Turkish Foreign Ministry on Thursday condemned a U.S. court's decision to release on parole an Armenian-American man responsible for the 1982 death of a Turkish diplomat in Los Angeles, Deutsche Welle Turkish reported on Thursday.
The Los Angeles County Superior Court recently ruled in favour of the release of Hampig Sassounian, who had been sentenced to life in prison for the assassination of Kemal Arıkan in 1982. The ruling was finalised after California Governor Gavin Newsom said he wouldn’t file an appeal, Deutsche Welle Turkish reported.
“We strongly condemn this approach, that deeply hurts the conscience of the Turkish nation,” a Turkish Foreign Ministry said in a statement.

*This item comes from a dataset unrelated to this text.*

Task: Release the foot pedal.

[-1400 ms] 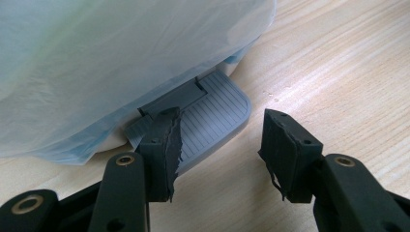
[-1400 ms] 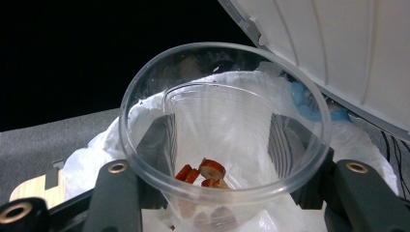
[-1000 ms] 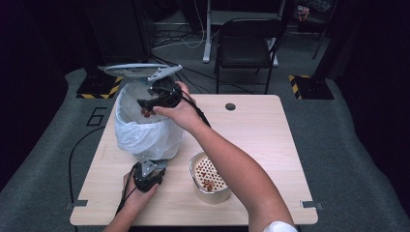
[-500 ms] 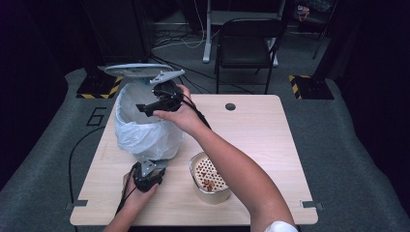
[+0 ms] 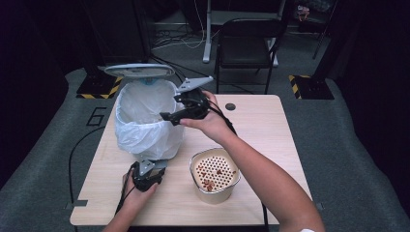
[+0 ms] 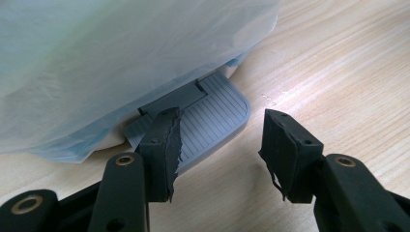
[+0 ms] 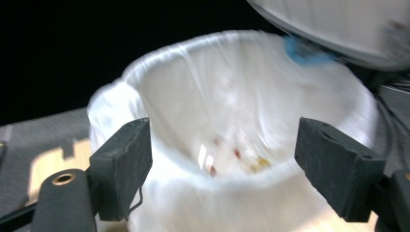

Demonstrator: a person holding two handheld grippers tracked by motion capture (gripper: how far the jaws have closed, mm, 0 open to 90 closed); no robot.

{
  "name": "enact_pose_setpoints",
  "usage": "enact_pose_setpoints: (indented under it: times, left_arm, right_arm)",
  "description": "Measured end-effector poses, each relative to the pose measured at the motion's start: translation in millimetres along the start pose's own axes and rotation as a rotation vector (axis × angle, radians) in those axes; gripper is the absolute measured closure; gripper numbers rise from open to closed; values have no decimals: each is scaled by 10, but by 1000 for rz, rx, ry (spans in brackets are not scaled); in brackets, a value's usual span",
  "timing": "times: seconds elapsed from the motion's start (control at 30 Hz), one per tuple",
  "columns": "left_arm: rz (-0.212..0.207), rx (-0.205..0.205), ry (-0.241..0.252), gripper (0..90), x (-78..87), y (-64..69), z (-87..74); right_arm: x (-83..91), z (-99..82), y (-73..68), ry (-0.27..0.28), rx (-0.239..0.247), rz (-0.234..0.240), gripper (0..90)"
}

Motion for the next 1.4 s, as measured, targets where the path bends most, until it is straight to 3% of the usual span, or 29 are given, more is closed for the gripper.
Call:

“This grave decision, that could not be reversed despite all attempts of the US Administration, is in conflict with the universal principles of law and the understanding of justice,” the ministry continued.

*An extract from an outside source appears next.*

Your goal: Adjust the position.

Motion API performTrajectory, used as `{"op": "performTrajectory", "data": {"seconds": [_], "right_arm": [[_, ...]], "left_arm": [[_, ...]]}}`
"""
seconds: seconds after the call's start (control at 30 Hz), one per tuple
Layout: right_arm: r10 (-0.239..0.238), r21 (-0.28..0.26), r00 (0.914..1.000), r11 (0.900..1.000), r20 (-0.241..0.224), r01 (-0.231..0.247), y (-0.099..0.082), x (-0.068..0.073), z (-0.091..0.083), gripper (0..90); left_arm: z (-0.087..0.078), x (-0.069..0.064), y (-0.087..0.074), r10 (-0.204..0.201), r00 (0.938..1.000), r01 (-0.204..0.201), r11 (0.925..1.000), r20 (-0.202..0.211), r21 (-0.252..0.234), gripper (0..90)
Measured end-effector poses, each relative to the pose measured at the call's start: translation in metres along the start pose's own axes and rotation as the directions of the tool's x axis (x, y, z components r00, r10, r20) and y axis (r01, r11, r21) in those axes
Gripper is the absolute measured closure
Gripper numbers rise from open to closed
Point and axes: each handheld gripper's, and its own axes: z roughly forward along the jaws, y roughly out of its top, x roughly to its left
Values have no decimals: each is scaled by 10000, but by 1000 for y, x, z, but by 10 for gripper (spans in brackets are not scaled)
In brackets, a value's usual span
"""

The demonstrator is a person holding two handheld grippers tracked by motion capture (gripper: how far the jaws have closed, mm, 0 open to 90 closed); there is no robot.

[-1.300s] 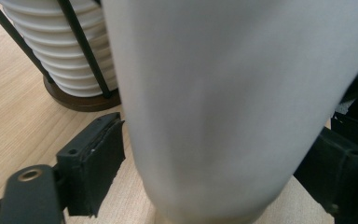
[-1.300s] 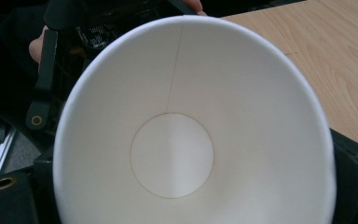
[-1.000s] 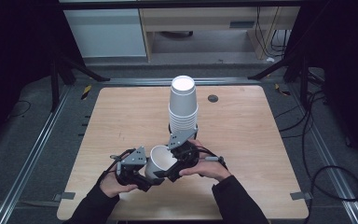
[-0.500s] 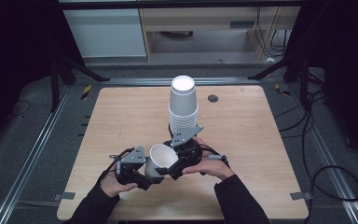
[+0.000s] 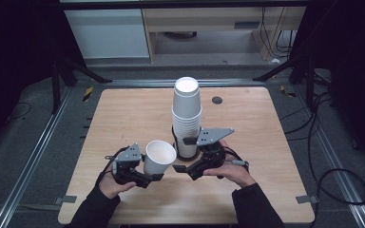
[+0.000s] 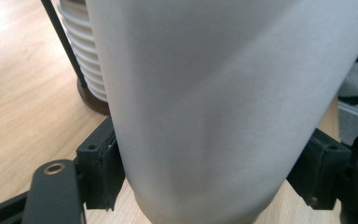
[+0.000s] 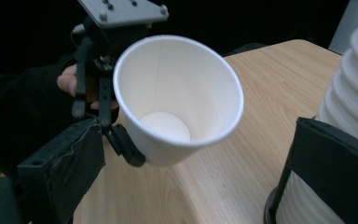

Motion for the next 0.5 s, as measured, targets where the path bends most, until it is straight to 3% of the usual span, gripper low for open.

The ministry called Sassounian a “brutal murderer with political motivations”, saying his release “harms the spirit of cooperation in fight against terrorism” at a period when an uptick in hate crimes has necessitated international solidarity.
Arıkan’s killing “represents a sick and distorted ideology”, the ministry said, alluding to murders committed by the group Armenian Secret Army for the Liberation of Armenia (ASALA) between 1975 and 1991. The ministry cited the killing of 58 Turkish citizens, including 31 diplomats, “by Armenian terrorist organizations”.
ASALA was designated a terrorist organisation by Turkey and the United States in the 1980s.
Arıkan, Turkey’s Consul General in Los Angeles, was murdered on Jan. 28, 1982, by Sassounian and his accomplice Krikor Saliba. Sassounian was arrested and sentenced to life in prison. Fugitive Saliba was claimed to have been killed in the Lebanese civil war in 1982.